* [Task requirements]: Every line below that includes the word "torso" needs to be copied.

* [Available data]:
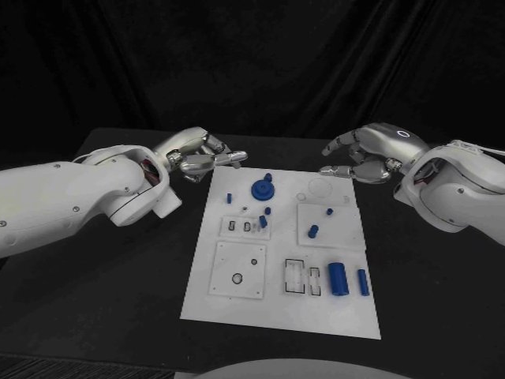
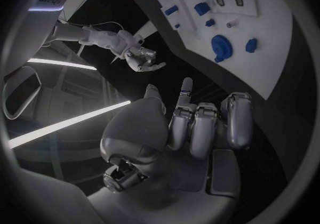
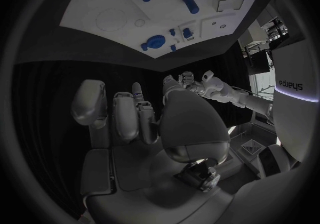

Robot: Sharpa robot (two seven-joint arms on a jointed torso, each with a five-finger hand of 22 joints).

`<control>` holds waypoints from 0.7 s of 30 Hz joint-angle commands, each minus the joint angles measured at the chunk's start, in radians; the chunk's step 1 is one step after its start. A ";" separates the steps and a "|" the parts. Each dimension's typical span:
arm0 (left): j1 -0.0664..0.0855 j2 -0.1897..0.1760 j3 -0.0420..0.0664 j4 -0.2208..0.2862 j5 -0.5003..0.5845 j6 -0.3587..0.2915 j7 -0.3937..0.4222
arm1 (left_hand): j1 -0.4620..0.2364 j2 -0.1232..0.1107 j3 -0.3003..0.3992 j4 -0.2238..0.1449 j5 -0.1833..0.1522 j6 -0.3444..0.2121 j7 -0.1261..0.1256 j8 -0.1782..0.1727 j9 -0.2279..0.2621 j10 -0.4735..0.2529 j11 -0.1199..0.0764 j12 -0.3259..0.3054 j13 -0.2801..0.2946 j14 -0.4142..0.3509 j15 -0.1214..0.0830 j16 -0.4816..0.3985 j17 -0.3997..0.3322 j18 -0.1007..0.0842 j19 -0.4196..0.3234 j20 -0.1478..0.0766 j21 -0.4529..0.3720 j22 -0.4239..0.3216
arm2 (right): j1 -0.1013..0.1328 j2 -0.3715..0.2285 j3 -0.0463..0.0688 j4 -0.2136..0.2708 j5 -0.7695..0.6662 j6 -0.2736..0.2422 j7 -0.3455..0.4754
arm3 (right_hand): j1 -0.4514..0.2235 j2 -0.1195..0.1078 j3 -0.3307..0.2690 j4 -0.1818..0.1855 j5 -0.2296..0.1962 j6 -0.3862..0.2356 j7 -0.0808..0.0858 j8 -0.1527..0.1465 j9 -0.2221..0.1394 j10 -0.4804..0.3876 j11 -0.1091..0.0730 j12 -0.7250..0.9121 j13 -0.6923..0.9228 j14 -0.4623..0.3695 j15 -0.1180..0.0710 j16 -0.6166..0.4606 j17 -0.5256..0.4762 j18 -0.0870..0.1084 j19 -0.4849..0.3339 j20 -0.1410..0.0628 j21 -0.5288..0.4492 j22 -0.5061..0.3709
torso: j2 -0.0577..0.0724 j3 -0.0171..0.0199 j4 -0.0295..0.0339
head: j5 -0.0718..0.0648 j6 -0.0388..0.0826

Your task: Assemble the parts on the task board

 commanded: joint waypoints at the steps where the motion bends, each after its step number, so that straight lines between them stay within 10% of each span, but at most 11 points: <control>1: 0.008 0.017 0.000 0.003 -0.101 0.212 -0.332 | -0.026 0.009 -0.008 -0.002 0.012 0.026 -0.011 0.029 0.030 0.105 -0.015 0.002 0.263 0.104 -0.013 0.003 0.263 -0.025 0.053 -0.001 0.023 0.113 | -0.008 0.002 0.001 -0.008 0.003 0.070 -0.036 | 0.006 0.006 0.003 -0.003 0.007 0.009 0.003 0.005 -0.002 0.002 -0.001 -0.004 0.115 0.028 -0.002 -0.005 -0.001 0.014 -0.008 0.001 -0.005 0.142 | -0.009 0.0128 -0.0068 | 0.008 -0.011; 8: 0.028 0.080 0.000 -0.006 -0.119 0.443 -0.564 | -0.040 0.017 -0.002 -0.005 0.077 0.056 -0.035 0.084 0.114 0.105 -0.038 0.002 0.263 0.104 -0.034 0.003 0.263 -0.028 0.072 -0.018 0.028 0.131 | -0.016 0.000 0.001 -0.015 -0.018 0.067 -0.041 | 0.038 0.014 0.002 -0.005 0.062 0.027 0.002 0.008 -0.012 0.001 -0.002 -0.006 0.112 0.029 -0.002 -0.004 -0.002 0.014 -0.006 0.000 -0.006 0.142 | -0.022 0.0430 -0.0191 | -0.008 -0.052; 13: 0.035 0.135 0.000 -0.028 -0.122 0.485 -0.622 | -0.026 0.016 0.016 -0.016 0.148 0.055 -0.048 0.107 0.175 0.105 -0.051 0.002 0.263 0.104 -0.048 0.003 0.263 -0.029 0.077 -0.033 0.027 0.135 | -0.022 -0.005 0.001 -0.014 -0.045 0.054 -0.036 | 0.039 0.014 0.002 -0.004 0.063 0.028 0.002 0.008 -0.012 0.000 -0.002 -0.007 0.111 0.029 -0.002 -0.003 -0.001 0.013 -0.005 0.000 -0.003 0.143 | -0.027 0.0566 -0.0220 | -0.015 -0.065; 16: 0.036 0.163 0.000 -0.042 -0.122 0.487 -0.626 | -0.018 0.014 0.024 -0.020 0.174 0.049 -0.049 0.108 0.194 0.105 -0.053 0.002 0.263 0.104 -0.051 0.003 0.263 -0.028 0.073 -0.036 0.024 0.131 | -0.023 -0.009 0.001 -0.010 -0.051 0.037 -0.027 | 0.039 0.014 0.002 -0.004 0.063 0.028 0.002 0.008 -0.012 -0.001 -0.002 -0.007 0.111 0.029 -0.002 -0.003 0.000 0.013 -0.005 0.000 -0.002 0.143 | -0.029 0.0738 -0.0291 | -0.013 -0.072; 21: 0.037 0.200 0.000 -0.057 -0.123 0.478 -0.622 | -0.006 0.010 0.035 -0.025 0.214 0.043 -0.052 0.110 0.219 0.105 -0.056 0.002 0.263 0.104 -0.054 0.003 0.263 -0.028 0.073 -0.040 0.021 0.131 | -0.025 -0.022 0.001 0.004 -0.056 0.012 -0.017 | 0.040 0.014 0.001 -0.004 0.064 0.028 0.002 0.008 -0.013 -0.001 -0.002 -0.008 0.110 0.030 -0.002 -0.001 0.001 0.013 -0.004 0.000 0.001 0.144 | -0.029 0.0816 -0.0326 | -0.008 -0.078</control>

* [Reply to the task]:
Robot: Sharpa robot (two seven-joint arms on a jointed torso, each with a five-finger hand of 22 joints).
torso: j2 -0.0577..0.0724 j3 -0.0171..0.0199 j4 -0.0295..0.0339

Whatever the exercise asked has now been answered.